Material provided START

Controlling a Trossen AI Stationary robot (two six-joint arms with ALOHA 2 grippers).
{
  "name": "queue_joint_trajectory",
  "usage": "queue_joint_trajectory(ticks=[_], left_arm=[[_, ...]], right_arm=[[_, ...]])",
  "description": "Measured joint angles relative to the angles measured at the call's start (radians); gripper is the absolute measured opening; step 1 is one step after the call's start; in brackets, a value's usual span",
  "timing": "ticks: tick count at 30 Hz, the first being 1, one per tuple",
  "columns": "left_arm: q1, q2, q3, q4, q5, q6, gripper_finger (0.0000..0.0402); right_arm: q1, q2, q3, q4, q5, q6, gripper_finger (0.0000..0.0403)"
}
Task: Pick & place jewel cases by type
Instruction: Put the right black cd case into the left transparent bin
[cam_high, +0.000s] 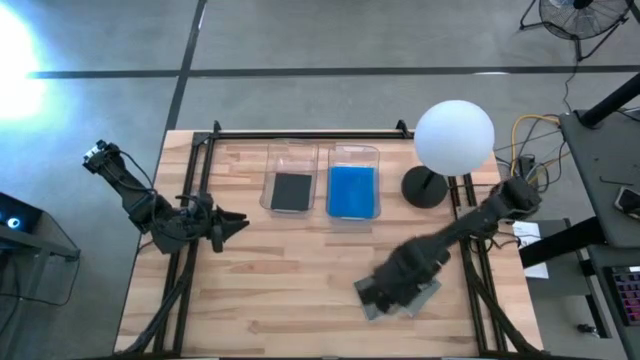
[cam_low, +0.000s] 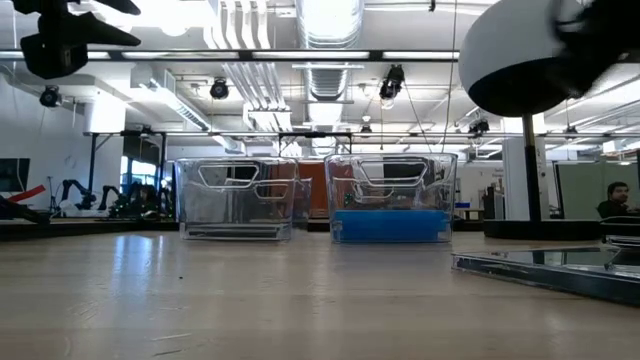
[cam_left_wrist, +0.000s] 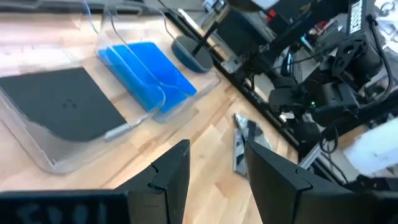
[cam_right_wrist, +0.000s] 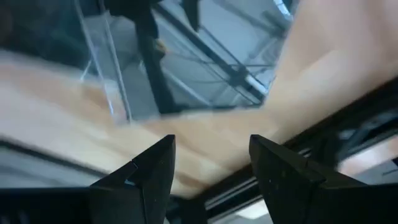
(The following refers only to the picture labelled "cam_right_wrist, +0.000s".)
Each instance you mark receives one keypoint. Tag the clear plastic bin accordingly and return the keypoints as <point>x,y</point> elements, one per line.
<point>99,62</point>

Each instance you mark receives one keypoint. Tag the black aluminium rig frame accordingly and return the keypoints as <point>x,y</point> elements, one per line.
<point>342,124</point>

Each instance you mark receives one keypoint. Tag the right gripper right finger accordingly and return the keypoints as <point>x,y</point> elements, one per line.
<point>286,186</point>

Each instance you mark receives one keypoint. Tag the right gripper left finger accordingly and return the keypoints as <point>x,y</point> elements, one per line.
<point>149,186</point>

Material provided END

### [To do]
Each line from the one containing "(The following refers" through the end of the entries, both included, is to be returned exactly, with no other lines.

### [Output of the exercise]
(The following refers only to the picture labelled "cam_right_wrist, +0.000s".)
Each instance you mark receives one keypoint. Tag the clear plastic bin accordingly and return the keypoints as <point>x,y</point> elements, one per line.
<point>99,62</point>

Each instance you mark receives one keypoint. Tag the black aluminium rig frame accordingly and return the keypoints as <point>x,y</point> elements, one per line.
<point>342,124</point>

Each instance you mark receives one keypoint. Tag the right gripper right finger accordingly and return the keypoints as <point>x,y</point> elements, one per line.
<point>286,186</point>

Each instance you mark receives one keypoint. Tag the right gripper left finger accordingly and return the keypoints as <point>x,y</point> elements, one per line.
<point>149,186</point>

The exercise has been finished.